Amy Hills - Changing My Nutrition!

This week we catch up with Amy Hills.

Amy has made a simply awesome transformation (Click Here to see her transformation article) and now we delve a little deeper into what she's started doing in preparation for her first fitness competition!

Please see the below article where Amy goes over how her diet has changed recently, in addition to some other aspects of her new lifestyle for the upcoming months....



How my diet and nutrition has changed?

The biggest change to my diet is the prepping and planning ahead.-

I work away 3 days a week, leaving home early hours on a Tuesday morning - so I need to prepare, weigh, cook and pack everything in advance.





I am now eating every 3 hours pretty much on the dot. This has been quite hard to remember more than anything else. However it's almost like your body block quickly adapts and is ready for the next meal like an alarm clock!-

One thing I've found is how full and satisfied I am. I am eating more now that I was before and never feel hungry. I actually now look forward to the next meal, and don't have the stress of nipping to the shop at lunch and choosing a not so unhealthy lunch. Everything's planned and ready to go...and much easier.

My meals consist of specific foods and times to suit my day and training. Everything is weighed - I wasn't aware how strict this part would be.

Most meals are protein based and lots of greens.


Most of my nutrition consists of:

- Chicken
- Turkey
- White fish
- Salmon
- Oats
- Eggs
- Rice
- Steak
- Phd Diet Whey
- Fruit and vegetables
- PhD Recovery 2:1


Diet Whey


The new part to me has been experimenting with certain foods and how to cook different meats/fish.

One of my favourite things is my home made turkey burgers, lean turkey mince mixed with onions and chillies make a great tasty high protein/low fat meal!

I'm also taking multivitamins, vitamin C and glucosamine. I plan these ahead to help me remember them each day.



How I Have Found the Changes?

I think the changes have been more of a mental challenge than physical. The foods taste great and I'm not hungry compared to the million fad diets I've tried before where you limit your food intake and crave all day.

I've lost 6lb in 2 weeks as well as gained muscle and can already see my body changing.

I suffer with IBS and I'm often in pain with a bloated stomach and cramps. I started to just accept this and live with the fact I spent most afternoons bloated and tired after lunch.

However now I feel I have far more energy, feel more awake and have had no stomach pains, plus I've not been bloated once.

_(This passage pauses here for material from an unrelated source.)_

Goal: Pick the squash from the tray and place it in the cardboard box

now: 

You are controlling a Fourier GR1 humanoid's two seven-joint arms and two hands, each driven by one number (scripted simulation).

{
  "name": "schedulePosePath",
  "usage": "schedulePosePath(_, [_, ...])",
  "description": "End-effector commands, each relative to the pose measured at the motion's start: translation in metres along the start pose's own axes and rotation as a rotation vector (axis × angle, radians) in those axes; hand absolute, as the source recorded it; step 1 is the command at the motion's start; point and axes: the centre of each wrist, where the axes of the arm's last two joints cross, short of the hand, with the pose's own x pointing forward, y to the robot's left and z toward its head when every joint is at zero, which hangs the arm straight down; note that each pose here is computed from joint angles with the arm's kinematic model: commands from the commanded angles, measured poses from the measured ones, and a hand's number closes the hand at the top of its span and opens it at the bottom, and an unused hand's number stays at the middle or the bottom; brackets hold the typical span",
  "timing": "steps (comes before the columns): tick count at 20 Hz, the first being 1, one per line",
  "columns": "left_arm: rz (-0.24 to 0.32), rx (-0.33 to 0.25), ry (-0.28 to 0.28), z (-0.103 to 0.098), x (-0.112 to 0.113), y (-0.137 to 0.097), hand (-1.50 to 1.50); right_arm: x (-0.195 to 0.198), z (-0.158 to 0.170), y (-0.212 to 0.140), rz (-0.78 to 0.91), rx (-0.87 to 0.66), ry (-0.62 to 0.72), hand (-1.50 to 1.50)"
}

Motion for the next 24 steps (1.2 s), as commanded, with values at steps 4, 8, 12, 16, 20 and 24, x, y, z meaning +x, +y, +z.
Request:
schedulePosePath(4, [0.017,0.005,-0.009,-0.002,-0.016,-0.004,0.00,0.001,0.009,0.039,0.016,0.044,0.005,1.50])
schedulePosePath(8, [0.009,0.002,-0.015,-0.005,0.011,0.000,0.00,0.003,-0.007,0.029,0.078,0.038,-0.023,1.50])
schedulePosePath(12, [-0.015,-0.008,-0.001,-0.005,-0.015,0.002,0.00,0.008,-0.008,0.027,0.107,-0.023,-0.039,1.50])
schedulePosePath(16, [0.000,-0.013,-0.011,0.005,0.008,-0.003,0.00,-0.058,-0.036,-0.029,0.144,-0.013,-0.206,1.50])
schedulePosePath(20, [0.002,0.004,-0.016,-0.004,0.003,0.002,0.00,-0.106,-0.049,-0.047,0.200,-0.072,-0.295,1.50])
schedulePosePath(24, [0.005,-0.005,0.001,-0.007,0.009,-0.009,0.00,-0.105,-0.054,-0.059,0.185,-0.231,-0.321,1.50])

What future changes will need to be made?

As my body changes over the next 6-8 weeks - my diet will be adapted to suit me whilst my trainer is keeping a close eye on how my body reacts.

We've already changed some timings of certain meals (I didn't particularly like white fish at 10.30 am) - it's all about finding what works well for each person when it comes to a plan.

My favourite part of my diet plan so far is the turkey burger as a I said and the PhD Diet Whey in chocolate orange shake I have during the day, it's filling, tastes great and has some really good ingredients that help me progress.

I'd say my least favourite part is eating white fish as I'm still learning how to cook and season it properly so that it's not dry/bland.



My Progress

I've taken pics of me from day 1 of this journey (below), I will be updating these every 4 weeks to show the progression :)



I have along way to go to be competition standard, but I'm excited and focused!






Thanks for sharing Amy, it looks like you've got most of the main aspects of a good plan well underway.